### TASK TO COMPLETE
Lines that include "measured" make up the answer; copy all of them from the data below.

### COLLECTED MATERIAL
□ □ □ □

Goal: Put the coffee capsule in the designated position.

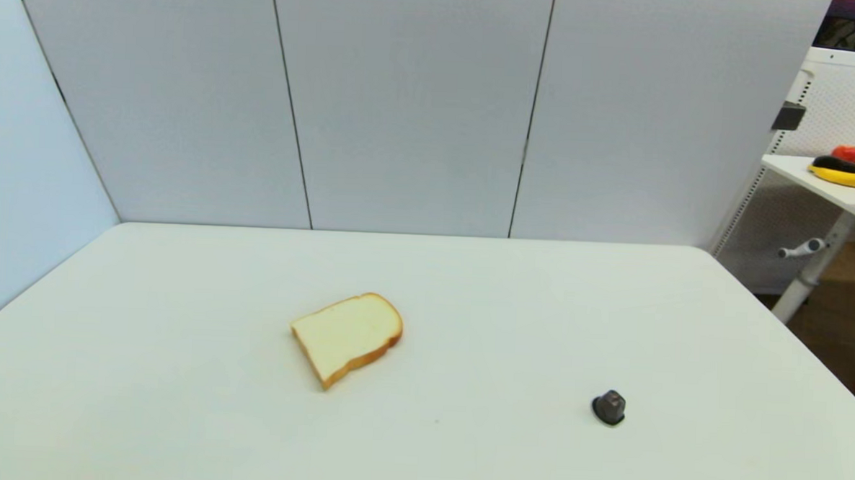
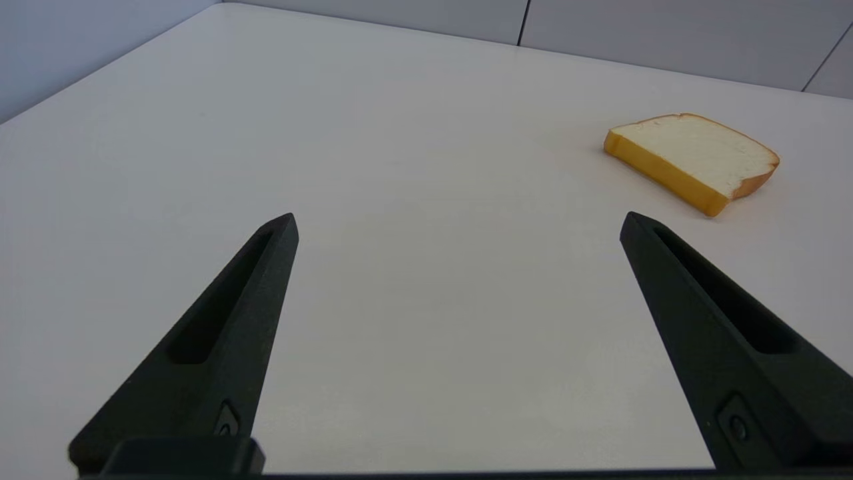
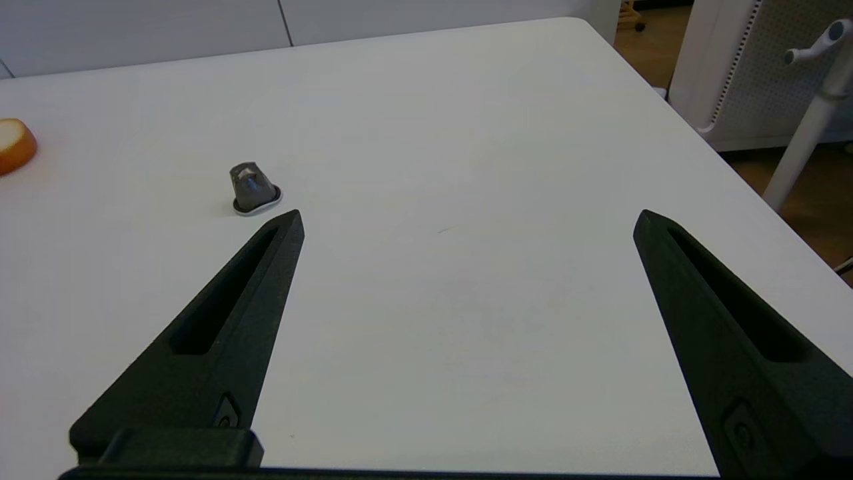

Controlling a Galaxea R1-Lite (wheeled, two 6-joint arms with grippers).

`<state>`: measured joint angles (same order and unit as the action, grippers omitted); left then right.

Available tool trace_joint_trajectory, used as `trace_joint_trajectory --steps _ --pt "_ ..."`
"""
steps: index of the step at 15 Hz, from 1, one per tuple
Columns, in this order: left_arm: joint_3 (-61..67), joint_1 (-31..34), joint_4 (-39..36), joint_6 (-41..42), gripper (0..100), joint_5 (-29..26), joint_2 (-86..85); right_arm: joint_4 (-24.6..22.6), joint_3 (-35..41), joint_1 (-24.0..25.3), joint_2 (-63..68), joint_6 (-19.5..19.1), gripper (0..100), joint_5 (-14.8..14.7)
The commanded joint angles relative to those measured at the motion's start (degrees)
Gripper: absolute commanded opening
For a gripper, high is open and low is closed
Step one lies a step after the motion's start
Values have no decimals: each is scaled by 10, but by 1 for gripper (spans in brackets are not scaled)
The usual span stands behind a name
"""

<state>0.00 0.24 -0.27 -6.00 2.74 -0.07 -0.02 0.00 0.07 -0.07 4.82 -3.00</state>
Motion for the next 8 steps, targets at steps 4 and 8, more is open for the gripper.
trace_joint_trajectory --steps 4,8 --pt "0 0 0 -1 100 1 1 0 0 0 1 -5 100 2" --pt "0 0 0 -1 100 0 1 3 -2 0 60 -40 100 15"
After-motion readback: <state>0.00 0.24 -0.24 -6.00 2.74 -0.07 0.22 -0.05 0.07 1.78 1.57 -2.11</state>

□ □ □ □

### RESPONSE
`<state>`: measured joint angles (same order and unit as the action, grippers omitted); left then right.
The commanded joint angles relative to those measured at the motion's start (degrees)

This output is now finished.